**Task to complete**:
Within the entries below, the lines from the one with "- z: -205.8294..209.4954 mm" through the one with "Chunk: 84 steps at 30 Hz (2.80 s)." are to be set down exactly, both ends kept.

**Information shown**:
▼
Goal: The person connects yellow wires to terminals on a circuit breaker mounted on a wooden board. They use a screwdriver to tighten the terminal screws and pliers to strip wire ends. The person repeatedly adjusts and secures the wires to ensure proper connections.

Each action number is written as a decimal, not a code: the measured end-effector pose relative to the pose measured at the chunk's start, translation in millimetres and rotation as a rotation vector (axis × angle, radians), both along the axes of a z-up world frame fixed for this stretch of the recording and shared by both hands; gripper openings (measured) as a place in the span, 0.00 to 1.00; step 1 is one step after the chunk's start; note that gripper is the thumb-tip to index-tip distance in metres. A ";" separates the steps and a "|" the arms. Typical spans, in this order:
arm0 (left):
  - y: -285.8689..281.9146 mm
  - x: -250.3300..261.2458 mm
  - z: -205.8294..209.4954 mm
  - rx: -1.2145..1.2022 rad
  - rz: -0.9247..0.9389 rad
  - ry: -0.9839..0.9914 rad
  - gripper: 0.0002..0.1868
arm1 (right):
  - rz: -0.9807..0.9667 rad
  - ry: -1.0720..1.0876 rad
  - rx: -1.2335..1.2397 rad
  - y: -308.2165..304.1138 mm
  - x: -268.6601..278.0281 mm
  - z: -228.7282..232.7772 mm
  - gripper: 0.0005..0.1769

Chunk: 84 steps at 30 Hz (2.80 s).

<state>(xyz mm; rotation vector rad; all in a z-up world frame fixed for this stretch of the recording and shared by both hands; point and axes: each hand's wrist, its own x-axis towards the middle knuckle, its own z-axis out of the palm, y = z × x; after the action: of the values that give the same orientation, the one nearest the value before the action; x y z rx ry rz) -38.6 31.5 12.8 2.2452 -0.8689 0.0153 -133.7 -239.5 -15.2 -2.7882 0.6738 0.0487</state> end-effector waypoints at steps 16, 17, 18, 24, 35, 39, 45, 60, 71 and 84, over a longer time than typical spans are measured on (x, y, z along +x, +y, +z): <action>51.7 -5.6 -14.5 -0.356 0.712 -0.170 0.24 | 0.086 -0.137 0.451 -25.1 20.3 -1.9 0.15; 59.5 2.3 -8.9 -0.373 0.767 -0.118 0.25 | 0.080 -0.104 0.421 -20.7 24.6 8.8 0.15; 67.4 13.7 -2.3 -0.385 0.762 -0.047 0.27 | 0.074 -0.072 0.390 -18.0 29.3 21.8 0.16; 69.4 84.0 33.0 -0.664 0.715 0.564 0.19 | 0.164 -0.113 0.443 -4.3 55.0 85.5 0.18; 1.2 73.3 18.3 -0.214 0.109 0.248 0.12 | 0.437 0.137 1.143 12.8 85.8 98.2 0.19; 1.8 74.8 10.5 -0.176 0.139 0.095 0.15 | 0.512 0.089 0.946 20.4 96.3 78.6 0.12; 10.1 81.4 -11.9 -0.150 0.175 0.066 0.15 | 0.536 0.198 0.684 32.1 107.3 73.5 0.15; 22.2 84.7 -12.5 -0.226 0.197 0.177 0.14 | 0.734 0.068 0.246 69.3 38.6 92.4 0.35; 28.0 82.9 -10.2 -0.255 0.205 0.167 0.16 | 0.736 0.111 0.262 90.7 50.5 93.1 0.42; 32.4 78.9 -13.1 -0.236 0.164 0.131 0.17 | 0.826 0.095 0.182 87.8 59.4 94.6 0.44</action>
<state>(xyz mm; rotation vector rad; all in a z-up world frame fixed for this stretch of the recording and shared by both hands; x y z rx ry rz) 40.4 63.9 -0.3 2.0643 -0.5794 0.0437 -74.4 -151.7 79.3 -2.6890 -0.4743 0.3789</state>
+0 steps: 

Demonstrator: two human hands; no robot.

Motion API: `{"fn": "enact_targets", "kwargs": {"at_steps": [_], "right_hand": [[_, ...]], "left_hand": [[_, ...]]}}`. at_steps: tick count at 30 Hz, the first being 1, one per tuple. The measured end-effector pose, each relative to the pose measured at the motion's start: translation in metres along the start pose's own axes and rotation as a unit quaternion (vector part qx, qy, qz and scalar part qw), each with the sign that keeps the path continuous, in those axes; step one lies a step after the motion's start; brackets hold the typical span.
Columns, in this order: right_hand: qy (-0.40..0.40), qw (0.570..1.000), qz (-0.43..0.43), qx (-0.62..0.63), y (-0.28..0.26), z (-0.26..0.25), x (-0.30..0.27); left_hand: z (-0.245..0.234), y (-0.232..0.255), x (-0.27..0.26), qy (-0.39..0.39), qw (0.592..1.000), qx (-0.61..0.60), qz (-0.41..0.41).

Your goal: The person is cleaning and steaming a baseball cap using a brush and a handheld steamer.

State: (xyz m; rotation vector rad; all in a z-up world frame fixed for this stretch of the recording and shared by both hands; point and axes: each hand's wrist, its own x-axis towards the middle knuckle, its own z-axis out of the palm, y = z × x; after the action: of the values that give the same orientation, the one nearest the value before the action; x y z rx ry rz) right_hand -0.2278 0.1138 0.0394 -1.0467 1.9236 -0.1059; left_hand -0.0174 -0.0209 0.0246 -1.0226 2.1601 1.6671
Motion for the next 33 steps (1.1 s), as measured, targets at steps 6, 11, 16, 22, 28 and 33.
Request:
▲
**Written response**:
  - z: -205.8294..209.4954 mm
  - rx: -1.2145..1.2022 rad
  - rz: -0.9247..0.9389 rad
  - ry: -0.9839..0.9914 rad
  - gripper: 0.0002..0.1868
arm1 (right):
  - rz: -0.9807..0.9667 rad
  - ry: -1.0720..1.0876 rad
  - rx: -1.2335..1.2397 rad
  - y: -308.2165..304.1138 mm
  - x: -268.6601..278.0281 mm
  - z: -228.7282..232.7772 mm
  - gripper: 0.0005..0.1769

Chunk: 84 steps at 30 Hz (2.80 s).

A complete answer has now been given.